- INSTRUCTIONS TO FOLLOW: Report every line of the material that contains the string "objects".

- SUPPLIED RECORDS:
┏━━

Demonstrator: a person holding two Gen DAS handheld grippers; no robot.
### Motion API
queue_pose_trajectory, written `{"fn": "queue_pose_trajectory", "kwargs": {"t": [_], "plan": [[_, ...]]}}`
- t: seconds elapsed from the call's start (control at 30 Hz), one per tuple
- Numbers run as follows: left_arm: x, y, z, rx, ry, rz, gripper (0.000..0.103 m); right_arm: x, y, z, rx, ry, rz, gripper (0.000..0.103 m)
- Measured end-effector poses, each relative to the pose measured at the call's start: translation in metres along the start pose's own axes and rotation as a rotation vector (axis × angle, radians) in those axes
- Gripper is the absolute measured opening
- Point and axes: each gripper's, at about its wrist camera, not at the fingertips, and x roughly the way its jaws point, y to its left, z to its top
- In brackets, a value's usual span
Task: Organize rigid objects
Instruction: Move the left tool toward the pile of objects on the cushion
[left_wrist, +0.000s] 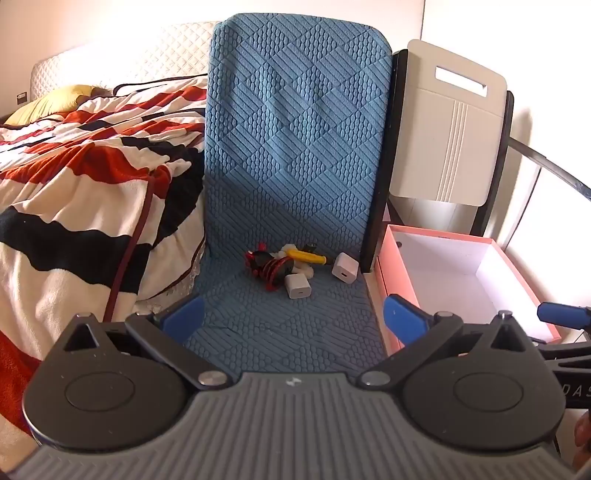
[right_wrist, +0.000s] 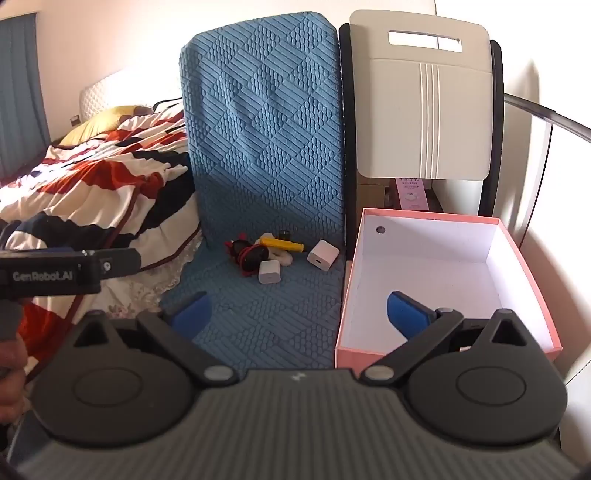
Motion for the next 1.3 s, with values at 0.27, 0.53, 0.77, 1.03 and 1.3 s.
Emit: {"fn": "queue_pose_trajectory", "kwargs": {"t": [0.27,0.53,0.77,1.03,1.3], "plan": [[0.012,0.0,-0.003,0.02,0.012,-0.01,0.103,0.011,0.004,-0.009,-0.02,0.005,0.009,0.103],[0.026,0.014,-0.001,0.002,0.017,-0.007,0.103,0.025,0.009,-0.009,-0.01,0.0,0.025,0.103],[0.032,0.025,-0.003,-0.028,0.022,0.005,0.103,0.035,0.012,-0.01,-0.006,0.021,0.029,0.103],[0.04,0.027,-0.007,-0.039,0.038,-0.009,0.103,0.041,0.015,-0.01,-0.02,0.027,0.046,0.103],[0.042,0.029,-0.009,-0.045,0.039,-0.008,0.103,0.043,0.018,-0.013,-0.022,0.034,0.043,0.103]]}}
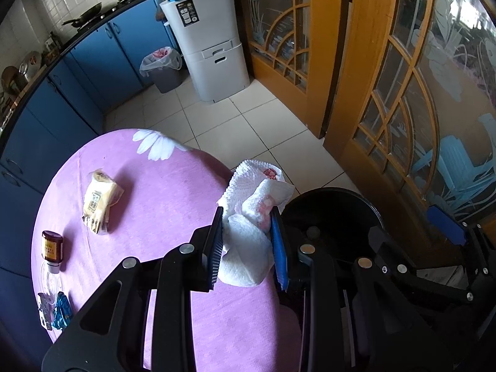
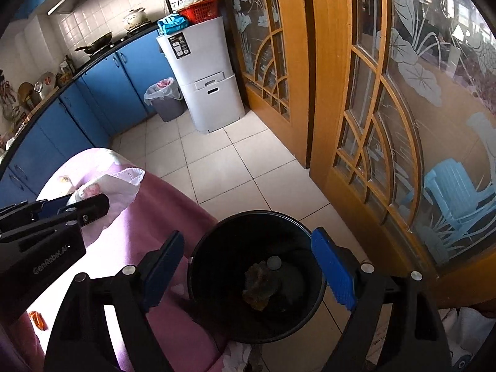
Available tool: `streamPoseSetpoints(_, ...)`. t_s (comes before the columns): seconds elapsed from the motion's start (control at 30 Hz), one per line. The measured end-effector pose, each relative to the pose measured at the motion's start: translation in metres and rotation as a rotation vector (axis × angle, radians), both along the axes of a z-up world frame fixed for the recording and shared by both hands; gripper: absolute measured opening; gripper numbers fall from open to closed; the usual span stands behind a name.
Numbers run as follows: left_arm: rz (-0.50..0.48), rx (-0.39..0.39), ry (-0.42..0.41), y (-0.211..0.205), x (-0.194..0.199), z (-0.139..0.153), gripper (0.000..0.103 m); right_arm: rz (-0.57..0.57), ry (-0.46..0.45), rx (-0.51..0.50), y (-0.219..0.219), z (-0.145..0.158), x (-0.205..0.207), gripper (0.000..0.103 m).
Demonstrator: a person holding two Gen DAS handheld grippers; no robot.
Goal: Collect trash
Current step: 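Carry both items over the black bin and open both tools to drop them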
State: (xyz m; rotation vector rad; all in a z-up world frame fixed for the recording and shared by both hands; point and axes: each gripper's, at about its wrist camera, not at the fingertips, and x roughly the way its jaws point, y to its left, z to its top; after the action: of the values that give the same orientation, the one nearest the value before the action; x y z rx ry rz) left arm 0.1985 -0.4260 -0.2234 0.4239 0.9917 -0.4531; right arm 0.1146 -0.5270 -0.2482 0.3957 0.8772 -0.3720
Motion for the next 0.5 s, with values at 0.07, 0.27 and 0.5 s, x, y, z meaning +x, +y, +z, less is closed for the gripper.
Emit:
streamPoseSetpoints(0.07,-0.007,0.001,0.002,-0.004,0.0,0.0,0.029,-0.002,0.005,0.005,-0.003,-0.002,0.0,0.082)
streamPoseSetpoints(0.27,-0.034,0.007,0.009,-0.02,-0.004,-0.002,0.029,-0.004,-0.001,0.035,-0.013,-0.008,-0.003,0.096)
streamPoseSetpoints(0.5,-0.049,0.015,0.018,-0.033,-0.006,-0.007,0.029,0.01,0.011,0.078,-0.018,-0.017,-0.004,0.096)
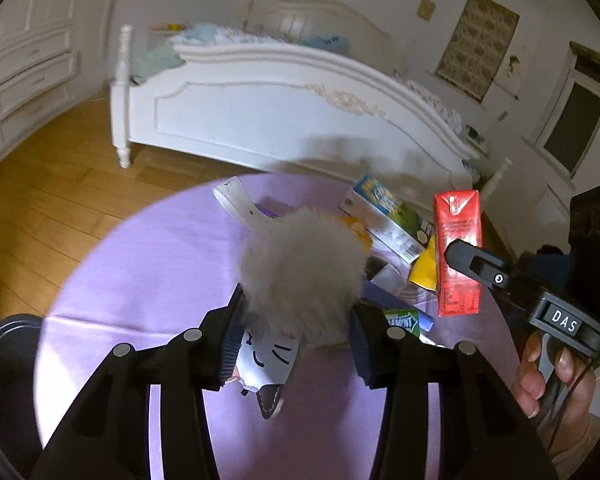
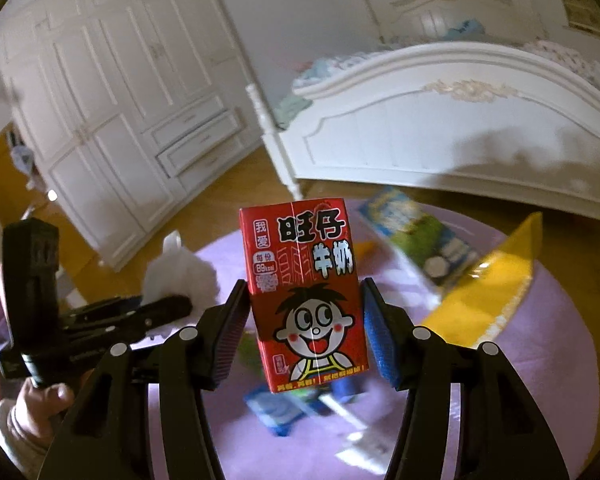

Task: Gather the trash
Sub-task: 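Carry toy and carton over the bin and open both tools to drop them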

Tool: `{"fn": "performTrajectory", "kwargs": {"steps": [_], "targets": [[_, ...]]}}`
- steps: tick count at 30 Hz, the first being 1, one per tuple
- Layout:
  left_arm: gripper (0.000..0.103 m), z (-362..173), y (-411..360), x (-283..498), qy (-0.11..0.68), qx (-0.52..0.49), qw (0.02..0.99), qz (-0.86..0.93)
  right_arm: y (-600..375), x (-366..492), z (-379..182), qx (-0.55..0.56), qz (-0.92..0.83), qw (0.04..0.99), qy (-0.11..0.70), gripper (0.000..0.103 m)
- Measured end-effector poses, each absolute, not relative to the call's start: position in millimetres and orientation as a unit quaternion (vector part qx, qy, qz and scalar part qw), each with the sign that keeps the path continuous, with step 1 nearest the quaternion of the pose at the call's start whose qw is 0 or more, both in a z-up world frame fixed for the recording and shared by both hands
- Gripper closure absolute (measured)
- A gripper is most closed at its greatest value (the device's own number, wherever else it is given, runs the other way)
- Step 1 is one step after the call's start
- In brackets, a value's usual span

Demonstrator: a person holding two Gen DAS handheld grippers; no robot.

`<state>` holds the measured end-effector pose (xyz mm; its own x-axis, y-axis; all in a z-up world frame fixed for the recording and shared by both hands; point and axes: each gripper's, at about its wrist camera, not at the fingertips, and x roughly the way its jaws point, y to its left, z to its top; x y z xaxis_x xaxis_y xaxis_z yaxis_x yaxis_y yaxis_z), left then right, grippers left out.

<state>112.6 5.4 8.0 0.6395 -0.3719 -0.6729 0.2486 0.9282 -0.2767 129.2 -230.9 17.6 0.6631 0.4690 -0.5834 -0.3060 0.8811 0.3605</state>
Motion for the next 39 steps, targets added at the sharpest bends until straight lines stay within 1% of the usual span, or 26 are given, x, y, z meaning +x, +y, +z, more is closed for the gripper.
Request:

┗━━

- RESPONSE:
Task: Organize rigid objects
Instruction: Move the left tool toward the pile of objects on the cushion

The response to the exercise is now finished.